It’s funny that I was a killer at birth—a reaper for the afterlife, considering that’s all I’ve done since. Not until I was thirteen, of course, but ever since then. At first it was a shock and I felt eternally dirtied, but after the tenth victim, I began to get used to it. The concept of an afterlife had faded into nothing but an idea. It no longer mattered to me, which is why I suppose I don’t give it much thought today.
Death grew more and more meaningless in the face of practice and coin, until one day I was contracted to eliminate my father. It was no coincidence—I was forced into it as a final test for my acceptance into the organisation who had been employing me for five years. They picked me up shortly after I found Styzer, but trained me before I actually made a kill eight months later, the time in which I had a birthday.

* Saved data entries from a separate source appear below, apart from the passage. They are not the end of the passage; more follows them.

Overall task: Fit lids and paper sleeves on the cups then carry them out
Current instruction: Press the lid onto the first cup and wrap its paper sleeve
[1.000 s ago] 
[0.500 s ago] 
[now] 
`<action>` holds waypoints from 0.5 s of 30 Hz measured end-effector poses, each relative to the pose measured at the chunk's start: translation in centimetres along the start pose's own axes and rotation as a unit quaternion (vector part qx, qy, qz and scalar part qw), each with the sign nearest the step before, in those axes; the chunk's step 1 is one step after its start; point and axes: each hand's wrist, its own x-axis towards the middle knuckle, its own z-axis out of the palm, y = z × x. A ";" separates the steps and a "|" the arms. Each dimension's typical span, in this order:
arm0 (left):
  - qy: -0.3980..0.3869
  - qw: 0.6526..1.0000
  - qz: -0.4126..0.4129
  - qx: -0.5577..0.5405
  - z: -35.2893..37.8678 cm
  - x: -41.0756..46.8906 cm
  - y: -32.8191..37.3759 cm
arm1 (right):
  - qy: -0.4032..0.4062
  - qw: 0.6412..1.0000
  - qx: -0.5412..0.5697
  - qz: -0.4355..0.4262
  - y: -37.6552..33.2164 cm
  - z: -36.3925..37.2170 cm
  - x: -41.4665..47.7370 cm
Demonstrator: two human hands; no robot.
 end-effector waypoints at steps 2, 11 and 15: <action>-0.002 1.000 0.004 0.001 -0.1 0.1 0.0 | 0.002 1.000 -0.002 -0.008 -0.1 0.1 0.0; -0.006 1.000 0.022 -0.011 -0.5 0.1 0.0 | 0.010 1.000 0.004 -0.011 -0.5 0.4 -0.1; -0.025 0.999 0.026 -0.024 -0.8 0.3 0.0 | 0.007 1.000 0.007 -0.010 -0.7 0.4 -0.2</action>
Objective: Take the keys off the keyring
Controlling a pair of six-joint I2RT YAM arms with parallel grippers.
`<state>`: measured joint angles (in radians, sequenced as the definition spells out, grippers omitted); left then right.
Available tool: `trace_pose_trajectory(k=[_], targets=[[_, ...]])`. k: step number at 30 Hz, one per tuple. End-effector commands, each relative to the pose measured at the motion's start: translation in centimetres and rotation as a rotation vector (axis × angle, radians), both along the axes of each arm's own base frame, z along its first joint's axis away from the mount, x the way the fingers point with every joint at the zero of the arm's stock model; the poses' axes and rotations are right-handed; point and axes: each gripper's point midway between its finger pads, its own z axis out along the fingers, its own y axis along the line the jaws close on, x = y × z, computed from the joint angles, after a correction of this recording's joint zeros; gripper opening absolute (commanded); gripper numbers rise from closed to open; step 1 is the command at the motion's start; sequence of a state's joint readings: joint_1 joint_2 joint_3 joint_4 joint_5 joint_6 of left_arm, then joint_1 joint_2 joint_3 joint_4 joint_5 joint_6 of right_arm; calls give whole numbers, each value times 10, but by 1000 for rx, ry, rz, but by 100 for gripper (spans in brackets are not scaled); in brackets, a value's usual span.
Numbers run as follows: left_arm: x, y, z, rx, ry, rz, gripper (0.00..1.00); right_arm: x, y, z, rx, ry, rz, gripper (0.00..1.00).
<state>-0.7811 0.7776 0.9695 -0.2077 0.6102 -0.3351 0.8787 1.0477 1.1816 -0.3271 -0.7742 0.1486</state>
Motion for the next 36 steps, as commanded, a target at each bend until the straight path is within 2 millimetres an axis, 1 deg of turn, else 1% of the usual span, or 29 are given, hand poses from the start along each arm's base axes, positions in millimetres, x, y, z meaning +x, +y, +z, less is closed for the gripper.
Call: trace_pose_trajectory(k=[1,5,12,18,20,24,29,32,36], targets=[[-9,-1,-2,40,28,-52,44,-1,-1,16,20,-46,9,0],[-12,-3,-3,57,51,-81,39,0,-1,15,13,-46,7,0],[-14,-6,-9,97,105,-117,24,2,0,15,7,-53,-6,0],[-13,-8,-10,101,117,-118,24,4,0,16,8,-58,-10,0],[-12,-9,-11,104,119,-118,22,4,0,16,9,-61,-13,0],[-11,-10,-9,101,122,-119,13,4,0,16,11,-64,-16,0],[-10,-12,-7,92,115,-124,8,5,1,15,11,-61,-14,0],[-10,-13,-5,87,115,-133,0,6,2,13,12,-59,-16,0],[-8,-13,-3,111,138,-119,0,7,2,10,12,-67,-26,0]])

Fact is, murdering my father was difficult. So difficult, in fact, that I couldn’t finish the job. After I had cornered him, pinned him down and made him beg for his mercy, the garment around my face slipped off and he recognised me. The hollowness in his eyes which was ever-present when I was growing up had been filled with fear prior to his recognition skills when I overpowered him with ease, but upon learning who I was...it was like his heart broke. I was so taken aback by the apparent regard for my wellbeing he had that I could only sit and stare, unsure of myself and who I was for the first time in years. It was confronting to say the least, and I...couldn’t do it. Instead I fled, and that stirred up trouble with the organisation, especially once the police got involved.
It was the kill I made four days ago that landed me in this cell. The b*stard had it coming, though. He was an assassin for that organisation I used to work for, and yes, the hit is now on me. Well, it’s highly unlikely they can reach me in jail, but they can certainly try. It’s not like it hasn’t happened before.
It’s not me I’m worried about, though. It’s not the afterlife that’s going to welcome me after I die that I’m concerned with. If I die, I’ll deserve whatever’s coming to me, but...I can’t say the same for Styzer. She’s just a victim of a vicious life forced upon her. You could say that it’s the same for me, but something about being a pokémon makes her much more innocent than any human.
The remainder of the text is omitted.